- The treasures in Twente’s museums show how Twente has continued to reinvent itself time and time again
- Frans Schuitemaker, head of commercial affairs at de Museumfabriek and Rijksmuseum Twenthe in Enschede, wants to let as many companies and other partners as possible benefit from this. “Whoever embraces these museums will make their world bigger.”
- “There is a direct connection between the iron age and the high-tech manufacturing industry in which we now excel; a dynamic that characterises Twente.”
If you ask Frans Schuitemaker what he found when he entered his new work field – after his farewell as director of tour operator Oad – he will not stop talking. “Did you know that de Museumfabriek has a collection of 150,000 objects about nature, technology and culture? And that Rijksmuseum Twente shows art from the Middle Ages to the present day? From Jan Steen to Monet, and from Jacob van Ruisdael to Herman de Vries; you do not need to travel for it, it is all on display right here.” He already knew the museum as a visitor, of course, “but it surprised me what opportunities they have to promote Twente.”
He clarifies that this has everything to do with the story that they tell together, next to the collections' richness. At these museums of imagination, we give shape and meaning to our world as humans. “They are places in which the past, present and future come together and come to life. The questions asked there make it beautiful. You don’t have to be an art lover to appreciate Rijksmuseum Twenthe. The art will explain itself.”
It all happens at the museum at the Lasondersingel in ever-changing exhibitions, so that every visit brings new surprises. The new Wunderkammer in de Museumfabriek a little further down the road offers exciting insights into the connection between things. They are mini-exhibitions that reveal secrets such as: What does modern robot technology have to do with mammoth bones? And what is the relationship between the white lace of a traditional costume hat and the white light in fibreglass?
The Makerspace – where visitors can get to work themselves – is also a new hint about the traditional role of the Twente manufacturing industry. The region snowballed and became the industrial centre of the Netherlands in the nineteenth century, also known as the Iron Age. Rijksmuseum Twenthe, founded by textile manufacturer Jan Bernard van Heek, and de Museumfabriek, located in former textile factory Het Rozendaal are reminders of that time.
According to Schuitemaker, they also show how Twente has continued to reinvent itself time and time again. “There is a direct connection between the iron age and the high-tech manufacturing industry in which we now excel; a dynamic that characterises Twente. Look how beautiful those old factories still are.” The time is right for telling this story: “The iron age is a time that binds us all together, right down to the present day. We can be proud of what it has brought us. These museums can play an important role in that.”
He wants to involve as many partners as possible. The knife cuts both ways for companies, of that he is certain: “culture affects companies in a completely different way than sports do, for example. Whoever embraces these museums will make their world bigger.”

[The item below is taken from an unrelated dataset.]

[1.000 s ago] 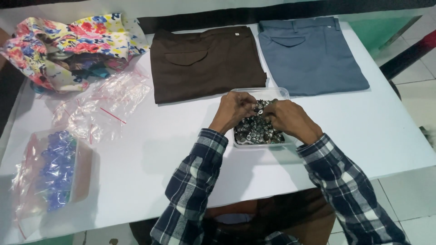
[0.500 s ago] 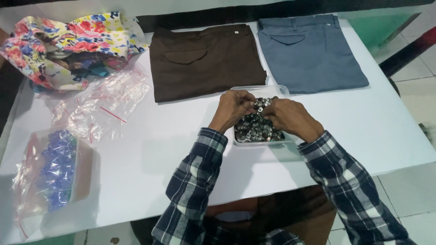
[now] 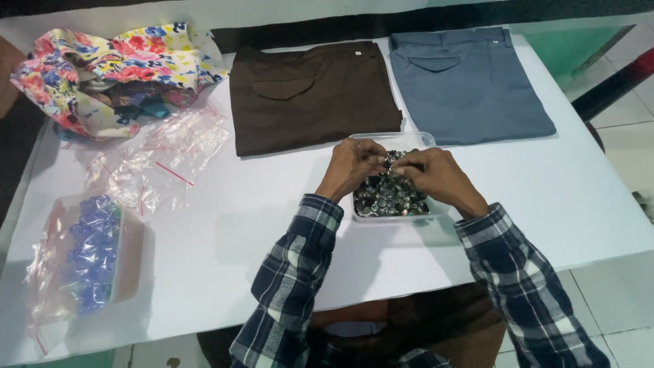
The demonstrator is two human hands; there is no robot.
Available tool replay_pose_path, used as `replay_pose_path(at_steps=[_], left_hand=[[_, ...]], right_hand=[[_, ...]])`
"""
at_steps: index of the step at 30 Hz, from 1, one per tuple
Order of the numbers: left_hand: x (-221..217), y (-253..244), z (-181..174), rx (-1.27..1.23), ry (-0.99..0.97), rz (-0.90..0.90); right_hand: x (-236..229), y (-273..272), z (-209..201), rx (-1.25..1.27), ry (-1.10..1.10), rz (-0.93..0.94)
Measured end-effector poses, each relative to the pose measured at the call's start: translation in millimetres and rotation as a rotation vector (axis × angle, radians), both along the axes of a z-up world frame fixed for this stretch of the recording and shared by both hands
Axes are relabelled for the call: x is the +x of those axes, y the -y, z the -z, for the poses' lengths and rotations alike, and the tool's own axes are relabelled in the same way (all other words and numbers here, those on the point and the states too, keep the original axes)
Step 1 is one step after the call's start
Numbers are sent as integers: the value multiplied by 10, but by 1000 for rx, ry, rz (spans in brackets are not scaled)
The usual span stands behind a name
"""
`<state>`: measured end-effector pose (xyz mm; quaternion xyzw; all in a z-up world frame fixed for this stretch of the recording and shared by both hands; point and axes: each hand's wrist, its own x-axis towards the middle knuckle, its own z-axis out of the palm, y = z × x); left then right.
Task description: Sorting small black buttons from a plastic container onto a white table surface.
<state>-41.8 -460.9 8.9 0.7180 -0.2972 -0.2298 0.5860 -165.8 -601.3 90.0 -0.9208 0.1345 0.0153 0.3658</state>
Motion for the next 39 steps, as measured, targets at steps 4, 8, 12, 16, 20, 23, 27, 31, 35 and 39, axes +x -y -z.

Schuitemaker emphasises that working together with one of the museums also offers practical advantages. “Companies want to promote themselves, but inviting buses full of schoolchildren often does not work. You also have a greater range through us, and you can be sure that a programme meets educational standards.” Which, according to him, also means that bad advertising is out of the question. Schuitemaker also wants to involve regional companies and institutions with the Wunderkammer, where they will all have their own educational programme. “So that we, together, can show how this region deals with themes from the past, now and in the future.”
He has also noticed that Rijksmuseum Twenthe still has a lot to gain. “200 entrepreneurs were here at the Prinsjesdag breakfast, surrounded by the beautiful tapestries in the Gobelinzaal. A first time, for many of them.” Companies can work with the museum as a “Benefactor”, or, as jubilee funeral company Vredenhof did, give their employees a family pass that gives them and their family access to both museums for a year.
New opportunities are presenting themselves in de Museumfabriek because of the Twentelab. The area where most of the collection is located and many volunteers are active alongside professionals is still closed off. It will be a crowd-puller as the largest restoration studio in the East. Part of this Twentelab will be a collection and knowledge centre, with access to the 1.6-kilometre-long line of books that both museums possess. An inviting environment for research, like one that Schuitemaker is currently discussing with Rabobank: “Why was the very first Raiffeisenbank ever established in Lonneker?”